A relação da Europa com a China é multifacetada. A União Europeia (UE) definiu a China como um “rival sistêmico”, mas deixa a porta aberta para o engajamento. No entanto, tal envolvimento não deve levar a Europa à complacência em relação aos direitos humanos. Como a experiência na Rússia deixa claro, a condução de negócios com regimes abusivos sem atenção aos impactos dos direitos pode acarretar custos consideráveis.

Os países europeus não devem esquecer que o governo chinês impôs sanções a diplomatas europeus, organizações de pesquisa e membros do parlamento por tentar responsabilizar as autoridades chinesas por crimes contra a humanidade em Xinjiang. Ou que cidadãos europeus – como o livreiro sueco Gui Minhai e o magnata da mídia pró-democracia britânico Jimmy Lai – estão entre os muitos que permanecem presos arbitrariamente pelo governo chinês.

Donald Tusk, então presidente do Conselho Europeu (esq.), e Xi Jinping, presidente da China, em 12 de julho de 2016 (Foto: EU-China Summit/Flickr)

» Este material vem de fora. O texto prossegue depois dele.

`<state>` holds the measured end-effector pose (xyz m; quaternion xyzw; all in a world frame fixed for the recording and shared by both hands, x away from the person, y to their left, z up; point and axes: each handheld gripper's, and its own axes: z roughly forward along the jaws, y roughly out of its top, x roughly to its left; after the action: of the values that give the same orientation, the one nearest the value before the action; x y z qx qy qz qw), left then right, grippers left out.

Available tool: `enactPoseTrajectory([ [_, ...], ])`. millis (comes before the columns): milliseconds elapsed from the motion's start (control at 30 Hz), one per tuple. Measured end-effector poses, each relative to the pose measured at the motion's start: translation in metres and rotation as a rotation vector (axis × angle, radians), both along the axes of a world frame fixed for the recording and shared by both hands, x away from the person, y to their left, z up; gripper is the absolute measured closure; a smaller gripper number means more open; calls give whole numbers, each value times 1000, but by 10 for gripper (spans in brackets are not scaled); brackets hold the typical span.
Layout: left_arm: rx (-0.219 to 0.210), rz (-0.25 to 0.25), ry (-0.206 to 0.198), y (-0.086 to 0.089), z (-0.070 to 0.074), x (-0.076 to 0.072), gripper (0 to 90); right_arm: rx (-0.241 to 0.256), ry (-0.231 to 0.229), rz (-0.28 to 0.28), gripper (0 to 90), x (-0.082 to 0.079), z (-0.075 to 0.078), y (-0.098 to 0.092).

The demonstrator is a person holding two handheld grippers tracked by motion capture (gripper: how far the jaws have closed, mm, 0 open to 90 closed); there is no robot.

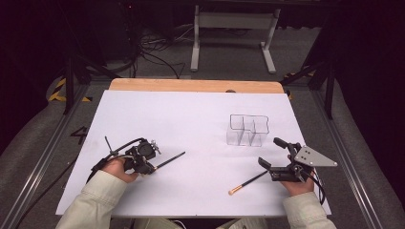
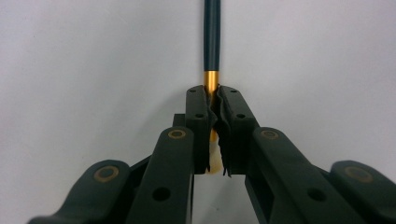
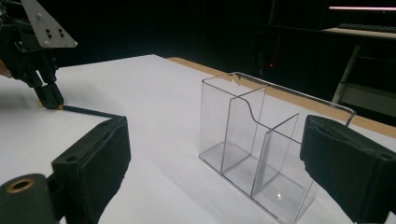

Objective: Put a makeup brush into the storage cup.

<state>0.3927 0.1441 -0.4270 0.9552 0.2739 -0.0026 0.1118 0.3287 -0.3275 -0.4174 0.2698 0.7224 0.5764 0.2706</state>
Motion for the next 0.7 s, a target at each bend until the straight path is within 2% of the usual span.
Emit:
enactPoseTrajectory([
  [333,-18,-45,22,-2,8,2,831,-22,1,47,172,-1,7,3],
  [433,-20,-67,20,-5,12,1,831,-27,17,90,221,-1,13,5],
  [567,-31,-93,27,-8,17,1,831,-33,32,113,235,-1,18,8],
  [700,-41,-129,43,-14,21,3,832,-51,64,137,238,-1,22,12],
])
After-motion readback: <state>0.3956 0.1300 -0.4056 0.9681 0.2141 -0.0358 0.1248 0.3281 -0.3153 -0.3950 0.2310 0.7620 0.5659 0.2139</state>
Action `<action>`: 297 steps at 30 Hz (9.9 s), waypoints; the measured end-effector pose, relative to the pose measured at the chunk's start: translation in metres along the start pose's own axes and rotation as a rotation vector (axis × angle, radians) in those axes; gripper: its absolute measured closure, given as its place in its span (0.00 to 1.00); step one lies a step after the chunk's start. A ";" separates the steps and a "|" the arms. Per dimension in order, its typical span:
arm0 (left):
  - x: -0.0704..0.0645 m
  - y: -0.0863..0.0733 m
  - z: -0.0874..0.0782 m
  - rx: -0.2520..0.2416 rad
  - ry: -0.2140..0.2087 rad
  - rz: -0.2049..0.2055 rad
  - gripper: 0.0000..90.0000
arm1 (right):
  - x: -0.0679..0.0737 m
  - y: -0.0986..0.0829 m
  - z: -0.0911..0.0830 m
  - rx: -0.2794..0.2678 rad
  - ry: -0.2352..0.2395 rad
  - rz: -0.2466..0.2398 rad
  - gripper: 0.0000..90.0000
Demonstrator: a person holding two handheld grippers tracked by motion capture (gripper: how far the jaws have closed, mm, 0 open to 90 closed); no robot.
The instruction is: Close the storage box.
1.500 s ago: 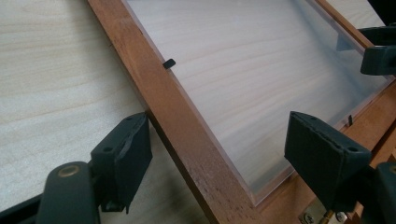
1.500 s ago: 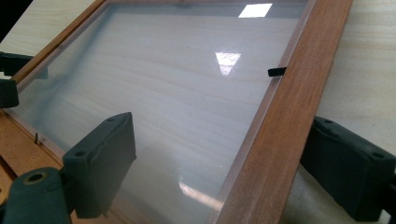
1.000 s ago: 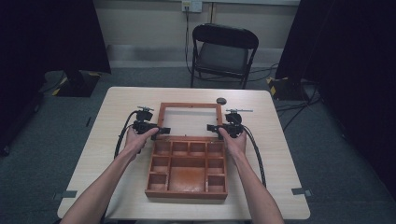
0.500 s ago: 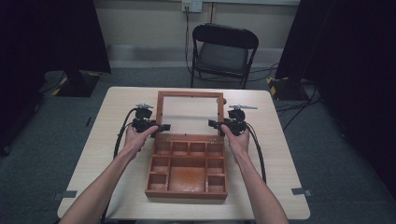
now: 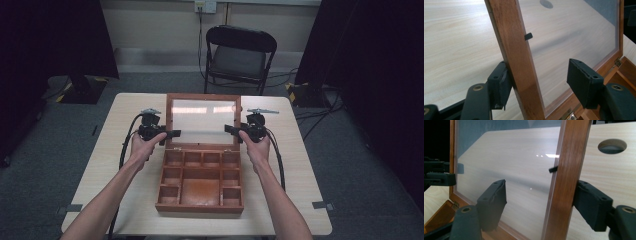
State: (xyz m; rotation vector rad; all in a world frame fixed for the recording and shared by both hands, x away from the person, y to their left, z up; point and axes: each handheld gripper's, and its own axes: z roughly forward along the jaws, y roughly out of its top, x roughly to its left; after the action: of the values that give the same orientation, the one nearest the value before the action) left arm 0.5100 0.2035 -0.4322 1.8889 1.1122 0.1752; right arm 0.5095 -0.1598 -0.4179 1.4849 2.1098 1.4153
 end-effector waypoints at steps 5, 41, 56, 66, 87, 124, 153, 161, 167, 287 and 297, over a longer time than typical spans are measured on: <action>-0.002 0.003 -0.005 -0.009 0.001 0.011 0.43 | 0.000 0.006 -0.004 -0.014 0.010 -0.001 0.34; -0.023 0.016 -0.035 -0.084 -0.043 0.076 0.41 | 0.015 0.006 -0.039 -0.053 0.059 -0.058 0.47; -0.032 0.009 -0.051 -0.116 -0.075 0.095 0.43 | 0.021 0.002 -0.052 -0.063 0.099 -0.056 0.51; -0.035 0.000 -0.056 -0.114 -0.066 0.101 0.42 | 0.025 -0.004 -0.060 -0.063 0.106 -0.053 0.50; -0.038 -0.016 -0.070 -0.108 -0.084 0.128 0.55 | 0.033 -0.017 -0.077 -0.035 0.110 -0.058 0.46; -0.060 -0.036 -0.077 -0.061 -0.046 0.148 0.21 | 0.023 -0.050 -0.095 0.122 0.065 -0.089 0.35; -0.066 -0.046 -0.084 -0.060 -0.055 0.154 0.20 | 0.036 0.001 -0.123 0.059 0.020 -0.109 0.45; -0.067 -0.053 -0.085 -0.068 -0.061 0.152 0.20 | 0.073 0.023 -0.129 0.035 0.186 -0.190 0.57; -0.069 -0.056 -0.086 -0.083 -0.063 0.144 0.20 | 0.109 0.025 -0.127 0.071 0.321 -0.261 0.69; -0.001 -0.083 -0.101 0.059 0.086 0.035 0.25 | 0.143 -0.097 -0.041 0.539 0.470 -0.319 0.75; 0.004 -0.084 -0.099 0.078 0.104 0.021 0.24 | 0.104 -0.062 -0.072 0.299 0.321 -0.215 0.43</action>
State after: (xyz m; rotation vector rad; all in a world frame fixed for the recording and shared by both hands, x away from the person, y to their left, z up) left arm 0.4086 0.2847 -0.4398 1.9802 1.1849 0.2473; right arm 0.3766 -0.1201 -0.3939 1.1292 2.6838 1.3801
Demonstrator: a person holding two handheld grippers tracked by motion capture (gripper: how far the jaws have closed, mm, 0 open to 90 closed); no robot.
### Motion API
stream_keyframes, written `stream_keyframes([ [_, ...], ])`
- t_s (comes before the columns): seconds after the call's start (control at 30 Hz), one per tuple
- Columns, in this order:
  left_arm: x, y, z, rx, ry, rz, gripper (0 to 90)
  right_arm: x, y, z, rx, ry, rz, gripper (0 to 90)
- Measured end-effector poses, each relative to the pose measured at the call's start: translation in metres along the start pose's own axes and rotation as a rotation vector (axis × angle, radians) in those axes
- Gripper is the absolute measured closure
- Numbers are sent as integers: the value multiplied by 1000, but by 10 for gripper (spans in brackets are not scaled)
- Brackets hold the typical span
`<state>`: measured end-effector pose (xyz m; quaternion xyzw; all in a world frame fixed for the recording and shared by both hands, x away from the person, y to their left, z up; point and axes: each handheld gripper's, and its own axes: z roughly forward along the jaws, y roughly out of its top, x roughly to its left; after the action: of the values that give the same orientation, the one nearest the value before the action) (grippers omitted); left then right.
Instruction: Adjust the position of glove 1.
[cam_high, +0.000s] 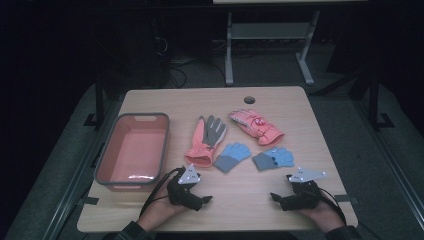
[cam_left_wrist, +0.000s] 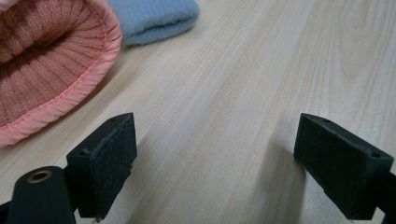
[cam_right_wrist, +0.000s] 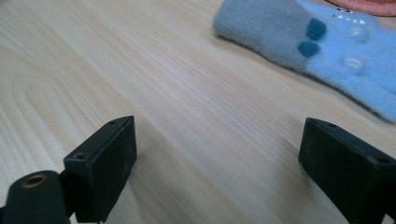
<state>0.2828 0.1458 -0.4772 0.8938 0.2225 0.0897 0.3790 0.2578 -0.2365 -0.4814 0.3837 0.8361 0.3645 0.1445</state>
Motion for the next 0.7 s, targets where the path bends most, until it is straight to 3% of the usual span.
stream_keyframes([
  [0.2,1,-1,-1,-2,-1,4,124,0,0,0,6,9,-12,96],
  [0.3,1,-2,-1,-3,2,5,124,-2,3,-3,29,16,-9,174],
  [0.53,2,-2,-3,-1,0,8,124,-3,15,-11,13,9,9,412],
  [0.57,2,-2,-3,-2,-2,8,124,-4,21,-12,8,-3,18,521],
  [0.7,4,-4,-4,-7,-8,7,124,-7,27,-13,3,-21,23,685],
])
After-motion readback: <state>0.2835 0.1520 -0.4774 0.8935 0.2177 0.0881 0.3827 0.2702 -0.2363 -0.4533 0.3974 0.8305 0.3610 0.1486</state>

Eles também não devem esquecer que um relacionamento bilateral sustentável deve ser construído com base na confiança e nos valores mútuos. Ou que os verdadeiros beneficiários de laços estreitos deveriam ser as muitas pessoas na China que apoiam a democracia e os direitos básicos, como demonstrado pelos protestos em todo o país há dois meses.

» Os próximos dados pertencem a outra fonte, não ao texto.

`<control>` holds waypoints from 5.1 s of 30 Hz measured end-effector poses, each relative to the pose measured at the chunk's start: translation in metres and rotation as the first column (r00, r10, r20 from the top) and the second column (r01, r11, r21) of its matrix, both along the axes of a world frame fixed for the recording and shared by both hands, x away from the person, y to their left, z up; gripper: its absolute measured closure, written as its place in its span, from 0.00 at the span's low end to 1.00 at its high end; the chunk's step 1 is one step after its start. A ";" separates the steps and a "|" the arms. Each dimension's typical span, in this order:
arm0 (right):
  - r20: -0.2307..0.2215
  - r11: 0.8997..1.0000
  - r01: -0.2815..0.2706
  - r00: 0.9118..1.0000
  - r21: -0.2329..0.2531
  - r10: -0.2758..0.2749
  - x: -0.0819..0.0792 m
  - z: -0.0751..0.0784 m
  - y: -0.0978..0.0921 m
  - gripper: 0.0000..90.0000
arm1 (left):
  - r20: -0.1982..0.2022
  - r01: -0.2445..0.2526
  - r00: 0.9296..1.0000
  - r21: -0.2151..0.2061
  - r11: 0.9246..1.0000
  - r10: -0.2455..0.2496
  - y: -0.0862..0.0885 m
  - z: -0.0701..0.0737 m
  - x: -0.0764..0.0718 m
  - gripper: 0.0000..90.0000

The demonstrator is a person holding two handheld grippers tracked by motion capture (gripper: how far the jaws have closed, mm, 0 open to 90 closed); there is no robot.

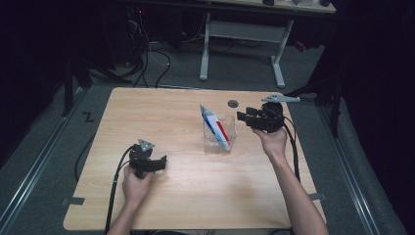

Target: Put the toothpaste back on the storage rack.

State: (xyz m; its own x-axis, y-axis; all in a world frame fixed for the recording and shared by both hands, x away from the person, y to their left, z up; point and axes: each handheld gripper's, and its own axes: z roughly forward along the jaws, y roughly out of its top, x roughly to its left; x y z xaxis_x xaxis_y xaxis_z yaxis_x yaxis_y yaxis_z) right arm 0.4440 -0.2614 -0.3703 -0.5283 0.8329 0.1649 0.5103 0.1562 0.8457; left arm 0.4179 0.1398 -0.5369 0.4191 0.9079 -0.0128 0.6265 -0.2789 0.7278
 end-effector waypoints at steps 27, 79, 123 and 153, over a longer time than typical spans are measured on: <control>0.015 1.000 0.007 1.000 -0.015 -0.007 -0.026 0.005 -0.014 0.56 | 0.000 0.000 1.000 0.000 1.000 0.000 0.000 0.000 0.000 0.17; 0.039 0.997 0.014 0.999 0.075 -0.017 -0.074 -0.013 -0.031 0.56 | 0.000 0.000 1.000 0.000 1.000 0.000 0.000 0.000 0.000 0.17; -0.048 0.992 0.094 0.995 0.089 -0.090 -0.085 -0.081 -0.036 0.56 | 0.000 0.000 1.000 0.000 1.000 0.000 0.000 0.000 0.000 0.17; -0.071 0.988 0.149 0.987 0.044 -0.146 -0.083 -0.105 -0.043 0.57 | 0.001 -0.001 1.000 0.001 1.000 0.001 0.000 0.000 0.000 0.17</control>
State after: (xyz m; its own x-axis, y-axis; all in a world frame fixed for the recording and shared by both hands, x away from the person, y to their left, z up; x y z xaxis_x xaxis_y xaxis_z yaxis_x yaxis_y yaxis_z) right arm 0.3609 -0.3042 -0.4749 -0.3868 0.8908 0.2385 0.5804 0.0342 0.8136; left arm 0.4179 0.1397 -0.5369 0.4185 0.9081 -0.0118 0.6260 -0.2790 0.7282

A ofensiva de charme do governo chinês não muda o fato de que seu governo é autoritário, que sob Xi Jinping aprofundou dramaticamente a repressão no planalto tibetano e em Xinjiang, que meticulosamente vigia e censura as pessoas em todo o país e que desmantelou liberdades de Hong Kong. O longo braço do governo se estende à Europa na forma de vigilância e assédio entre a diáspora. Ele também procurou proteger a si mesmo e a outros violadores de direitos humanos do escrutínio internacional, enquanto tentava incansavelmente derrubar o sistema internacional de direitos humanos.

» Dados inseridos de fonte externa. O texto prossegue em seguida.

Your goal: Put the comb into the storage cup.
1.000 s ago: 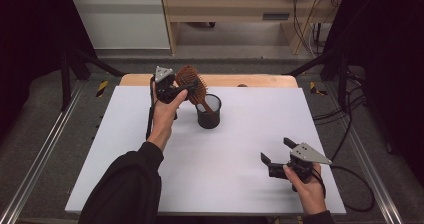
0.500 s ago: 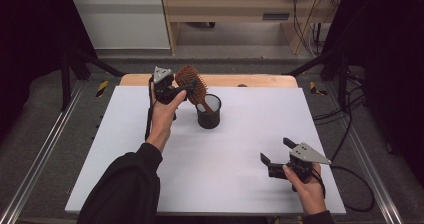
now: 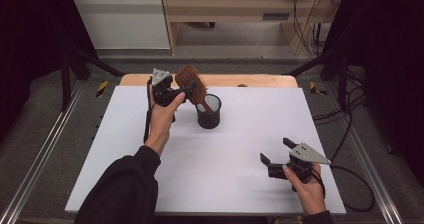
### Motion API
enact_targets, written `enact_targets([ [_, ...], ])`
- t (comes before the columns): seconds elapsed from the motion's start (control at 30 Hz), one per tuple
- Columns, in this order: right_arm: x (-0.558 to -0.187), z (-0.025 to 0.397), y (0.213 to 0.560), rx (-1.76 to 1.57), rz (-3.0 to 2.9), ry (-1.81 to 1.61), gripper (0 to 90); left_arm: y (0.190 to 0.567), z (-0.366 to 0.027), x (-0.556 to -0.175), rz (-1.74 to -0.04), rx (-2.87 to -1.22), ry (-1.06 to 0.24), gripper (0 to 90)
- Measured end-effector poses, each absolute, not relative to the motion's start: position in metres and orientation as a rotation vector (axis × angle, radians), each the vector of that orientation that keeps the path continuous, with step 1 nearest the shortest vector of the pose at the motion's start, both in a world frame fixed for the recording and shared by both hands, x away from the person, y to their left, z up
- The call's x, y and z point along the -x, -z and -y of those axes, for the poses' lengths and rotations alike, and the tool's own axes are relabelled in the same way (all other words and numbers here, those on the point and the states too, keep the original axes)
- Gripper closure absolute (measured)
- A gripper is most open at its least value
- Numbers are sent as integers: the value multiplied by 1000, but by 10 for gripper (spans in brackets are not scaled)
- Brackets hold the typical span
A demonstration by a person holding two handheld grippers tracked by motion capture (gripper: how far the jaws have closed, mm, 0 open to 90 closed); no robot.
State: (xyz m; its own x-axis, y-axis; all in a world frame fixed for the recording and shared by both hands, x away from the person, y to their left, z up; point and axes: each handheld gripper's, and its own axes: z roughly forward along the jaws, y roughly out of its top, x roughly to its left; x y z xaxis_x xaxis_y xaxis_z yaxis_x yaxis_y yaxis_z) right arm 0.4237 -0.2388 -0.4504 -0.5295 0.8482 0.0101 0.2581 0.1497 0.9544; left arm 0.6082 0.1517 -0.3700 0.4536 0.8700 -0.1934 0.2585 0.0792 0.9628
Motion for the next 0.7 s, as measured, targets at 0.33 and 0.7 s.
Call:
enact_targets([
  [0.33, -423, 239, 450, -1053, -1881, -1392, 27, 364, -156, -601, -1055, -1428, -631, 28],
  [0.7, -423, 238, 450, -1048, -1885, -1391, 27, 357, -158, -595, -1025, -1425, -650, 28],
])
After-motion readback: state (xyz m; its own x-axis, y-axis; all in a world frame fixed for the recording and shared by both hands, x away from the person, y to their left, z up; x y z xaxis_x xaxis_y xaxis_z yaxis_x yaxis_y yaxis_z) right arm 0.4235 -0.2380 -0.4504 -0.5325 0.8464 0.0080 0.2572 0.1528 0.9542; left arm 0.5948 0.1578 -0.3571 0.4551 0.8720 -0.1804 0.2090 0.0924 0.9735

A gravidade desses abusos torna difícil justificar uma nova era nas relações Europa-China. A situação lembra a que se seguiu ao Massacre da Praça da Paz Celestial em 1989: após um período de sanções ao governo chinês, os governos estrangeiros reconstruíram seus laços com Beijing, fazendo pouco para promover seriamente os direitos humanos no país. Os políticos ocidentais diziam a si mesmos que, à medida que a economia da China crescia, sua classe média também crescia e, com ela, as liberdades políticas. A história provou que eles estavam errados.

Existe alguma alternativa? A resposta já está disponível: fazer planos para reduzir a dependência de um governo poderoso, não confiável e irresponsável e enfrentar o crescente ataque de Beijing aos direitos humanos, tanto internamente quanto em sua política externa. Isso é o que os Verdes estão supostamente tentando levar o governo alemão a fazer com seu projeto de estratégia para a China.

O governo alemão também deve garantir que os próximos projetos de lei da União Europeia – um sobre a devida diligência de direitos humanos para empresas e outro sobre a proibição de bens feitos por meio de trabalho forçado de entrar no mercado da UE – sejam tão fortes quanto possível. As leis devem incluir a possibilidade de proibições específicas de regiões ou produtos, que podem ser usadas para barrar mercadorias originárias ou fabricadas em Xinjiang.

Finalmente, a Alemanha e a UE devem intensificar os esforços para pressionar o Conselho de Direitos Humanos das Nações Unidas a discutir formalmente as amplas violações de direitos da China. Em uma votação sem precedentes – e extremamente estreita – em outubro, o conselho esteve muito perto de garantir uma discussão sobre a crise dos direitos humanos em Xinjiang.

A Europa tem uma oportunidade – com a guerra da Rússia na Ucrânia como um lembrete constante – de mostrar coragem e liderança ao se tornar uma defensora mais forte dos direitos humanos na China e se concentrar em avançar em direção a um futuro libertador, quando sua dependência de governos poderosos e abusivos a incomodará mais.